LDS gift opens up a vast new path for African-American genealogical treasurers
Index of nearly 2 million names given to the Smithsonian.
Up to now, genealogical research on African-American families often ran into a dead end after the search reached back to 1870, the first census that documented newly freed slaves as U.S. citizens.
The LDS church donated an indexed database of the Freed African-Americans which can now bridge the gap between freedom and slavery and reunite, on paper, families that were once torn apart by slavery.
FamilySearch’s team also uncovered and indexed the names of 1,781,463 people found in marriage and hospital registers, education efforts, census lists, labor contracts, and apprenticeship lists. This is the largest collection of records that impact the African-American population today.
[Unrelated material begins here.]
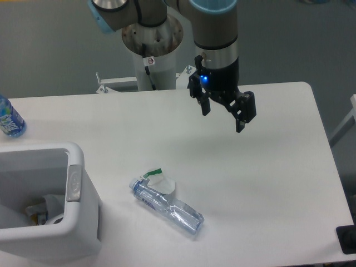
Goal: Place the trash in the trash can
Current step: 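Move the open gripper toward the bottle and white wrapper on the table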
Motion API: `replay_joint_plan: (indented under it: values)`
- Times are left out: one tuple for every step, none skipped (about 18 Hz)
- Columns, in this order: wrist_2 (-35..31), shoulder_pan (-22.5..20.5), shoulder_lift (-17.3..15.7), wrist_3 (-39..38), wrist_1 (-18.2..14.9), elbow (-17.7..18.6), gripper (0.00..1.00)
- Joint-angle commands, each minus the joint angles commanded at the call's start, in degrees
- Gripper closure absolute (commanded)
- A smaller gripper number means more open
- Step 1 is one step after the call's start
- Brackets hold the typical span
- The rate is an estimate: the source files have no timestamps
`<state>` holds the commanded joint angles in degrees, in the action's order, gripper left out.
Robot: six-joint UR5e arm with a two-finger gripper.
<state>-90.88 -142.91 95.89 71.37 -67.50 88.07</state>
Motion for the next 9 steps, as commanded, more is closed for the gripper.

The bureau records present the genealogist and social historians with an unequaled wealth of information about matters as varied as issuing food and clothing, investigating racial conformations, settling freedmen on abandoned or confiscated lands and establishing schools. The bureau helped secure deeds to property so people could build schools.
The indexing team attracted volunteers from the 36 chapters of the Afro-American Historical and Genealogical Society, black colleges and churches, and any organization that might have an interest.
Source: Sunday, December 11, 2016, Salt Lake Tribune.
The messages I learned from this article:
A group of dedicated volunteers can organize various sources of data and compile significant data. It is heartwarming to know that this information will be of great value to many families. Continue sharing your personal knowledge and resources; that is what genealogy and family history is all about. The more we share the more we learn. The numerous records used in this search can always open doors.